Pada setiap matapelajaran yang dikembangkan berdasarkan kurikulum berbasis kompetensi, disusun rasional, pengertian, fungsi dan tujuan, kompetensi umum, materi  pokok, pendekatan dan pengorganisasian materi, dan rambu-rambu untuk menyusun materi pembelajaran. Sekolah tinggal mempelajarinya sebelum melangkah untuk menerapkannya.
Pada rancangan kurikulum berbasis kompetensi telah dirumuskan kompetensi dasar, materi pokok (yang pada kurikulum lama tertuang di GBPP), dan indikator pencapaian hasi belajar. Kompetensi dasar, materi pokok, dan indikator pencapaian hasil belajar ini disusun secara rinci untuk tiap Cawu. Jika ide Dirjen Dikdasmen tentang sistem semester diterapkan, maka pemilahan materi per cawu ini harus disesuaikan dengan sistem semesteran. Pada Buku Kurikulum Berbasis Kompetensi tentang Kebijaksanaan Umum Bab 6 Butir D tentang Kalender Pendidikan disebutkan bahwa hari efektif sekolah sebanyak 204 hari per tahun yang dapat dibagi ke dalam kelompok semester pada jenjang pendidikan menengah dan catur wulan pada jenjang pendidikan dasar. Dengan demikian untuk SMU akan mengikuti sistem semester.
Dengan kurikulum berbasis kompetensi yang akan diterapkan diseluruh Indonesia ini, maka ada beberapa keleluasaan sekolah dan guru dalam hal:
1.      Mengembangkan materi pokok dari berbagai sumber belajar, termasuk buku-buku yang digunakan sebagai materi pembelajaran.
2.      Mengembangkan metode pembelajaran sesuai dengan karakteristik kompetensi dasar dan materi pokok.
3.      Memilih alat pembelajaran yang relevan dengan kompetensi dasar dan materi pembelajaran yang harus dikuasai oleh siswa.
4.      Menyeleksi dan melakukan evaluasi proses dan hasil belajar siswa berdasarkan kompetensi dasar yang harus dimiliki oleh siswa. Penilaian dapat dilakukan dalam bentuk ulangan harian (penguasaan kompetensi dasar berupa pengetahuan, ketrampilan, dan sikap tertentu), ulangan akhir program (tiap cawu atau akhir semester), dan atau akhir tahun.
5.      Merancang dan melakukan pembelajaran remidi bagi siswa yang mengalami kesulitan belajar dan program pengayaan bagi siswa yang cemerlang.

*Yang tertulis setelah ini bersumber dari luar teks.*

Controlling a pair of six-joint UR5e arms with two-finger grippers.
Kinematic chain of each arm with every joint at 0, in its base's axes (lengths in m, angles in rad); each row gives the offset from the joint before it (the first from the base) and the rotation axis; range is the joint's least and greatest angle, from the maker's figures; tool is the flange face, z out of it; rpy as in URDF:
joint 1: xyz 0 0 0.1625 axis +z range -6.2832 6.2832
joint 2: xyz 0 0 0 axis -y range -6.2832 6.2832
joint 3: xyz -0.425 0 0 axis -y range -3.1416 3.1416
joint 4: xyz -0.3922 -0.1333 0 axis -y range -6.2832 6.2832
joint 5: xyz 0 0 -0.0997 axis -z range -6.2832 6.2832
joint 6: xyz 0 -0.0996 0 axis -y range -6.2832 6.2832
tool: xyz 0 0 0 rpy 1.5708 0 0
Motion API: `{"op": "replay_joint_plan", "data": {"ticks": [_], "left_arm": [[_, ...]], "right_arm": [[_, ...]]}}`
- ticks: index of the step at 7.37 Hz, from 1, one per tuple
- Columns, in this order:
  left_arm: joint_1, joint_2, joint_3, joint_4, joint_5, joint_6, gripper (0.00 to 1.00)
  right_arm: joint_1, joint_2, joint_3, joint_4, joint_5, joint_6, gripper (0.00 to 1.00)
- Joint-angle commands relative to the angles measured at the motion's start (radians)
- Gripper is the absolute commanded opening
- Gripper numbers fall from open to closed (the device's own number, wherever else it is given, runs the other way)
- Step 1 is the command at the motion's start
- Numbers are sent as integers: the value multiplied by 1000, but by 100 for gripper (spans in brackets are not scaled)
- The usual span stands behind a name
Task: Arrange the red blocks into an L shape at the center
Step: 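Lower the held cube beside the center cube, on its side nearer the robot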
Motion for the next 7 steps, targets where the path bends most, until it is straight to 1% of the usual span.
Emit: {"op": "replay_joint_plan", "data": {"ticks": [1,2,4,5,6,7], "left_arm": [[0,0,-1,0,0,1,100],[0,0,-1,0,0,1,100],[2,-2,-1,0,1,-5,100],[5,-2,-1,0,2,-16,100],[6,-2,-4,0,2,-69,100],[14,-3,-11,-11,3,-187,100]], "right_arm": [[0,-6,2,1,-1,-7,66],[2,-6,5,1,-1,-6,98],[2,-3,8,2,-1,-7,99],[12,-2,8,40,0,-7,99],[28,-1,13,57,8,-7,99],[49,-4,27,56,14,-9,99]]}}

Di samping itu akan diadakan penilaian proses dan hasil secara berkala untuk melihat tahap-tahap pencapaian unggulan yang memuaskan dalam bentuk “BENCHMARKING”. Ukuran keunggulan ini dapat ditentukan oleh sekolah, daerah, dan nasional.
Penilaian kurikulum dilakukan secara berkala dan kontinyu oleh Pusat dan Daerah. Tujuannya untuk mengetahui kesesuaian kurikulum dengan dasar, fungsi, dan tujuan pendidikan nasional dan kesesuaiannya dengan tuntutan perkembangan yang terjadi di masyarakat.

E.     LANGKAH-LANGKAH PENGEMBANGAN KBK MUATAN LOKAL
            Kurikulum muatan lokal ini diwadahi dengan ketentuan bahwa daerah/sekolah dapat menambah matapelajaran yang disesuaikan dengan kebutuhan dan potensi daerah yang bersangkutan dengan porsi maksimal 4 jam pelajaran per minggu. Untuk menyusun KBK muatan lokal ini dapat ditempuh langkah-langkah sebagai berikut:
1.      Melakukan survey pendahuluan dengan sasaran orang tua siswa, warga sekolah, siswa, dan stakeholders lainnya (misalnya Dinas Perikanan dan Kelautan, Dinas Pendidikan dan Kebudayaan, Balai Diklat Perikanan, Pengusaha, Bank, Lurah, Camat, Bupati, Kepolisian, Dinas Kesehatan, LSM, Koperasi, Dinas Pariwisata, dan lainnya) tentang akan dilaksanakan kurikulum muatan lokal berbasis kompetensi di sekolah.
2.      Merumuskan Visi dan Misi Sekolah yang mewadahi kebutuhan dan potensi daerah.
3.      Merumuskan tujuan sekolah sesuai dengan kebutuhan dan potensi daerah.
4.      Merumuskan sasaran yang jelas, dapat diukur, praktis, dan spesifik dengan kriteria dan indikator yang rinci.
5.      Melakukan evaluasi diri dengan analisis SWOT untuk melihat kekuatan dan kelemahan yang dimiliki oleh sekolah.
6.      Mengidentifikasi kebutuhan daerah untuk dijadikan dasar penyusunan kurikulum sesuai dengan visi dan misi, tujuan, sasaran, dan hasil survey serta hasil evaluasi diri. Misalnya di daerah Banyuwangi memerlukan kemampuan atau kompetensi di bidang penangkapan ikan di laut, budi daya ikan, dan pengolahan hasil perikanan, dan pemasaran hasil produksi perikanan. Keempat bidang ini menjadi dasar perumusan kompetensi dasar yang diperlukan untuk dikuasai oleh siswa.
7.      Merumuskan kompetensi dasar sesuai dengan bidang-bidang kebutuhan yang telah ditemukan sesuai dengan potensi daerah.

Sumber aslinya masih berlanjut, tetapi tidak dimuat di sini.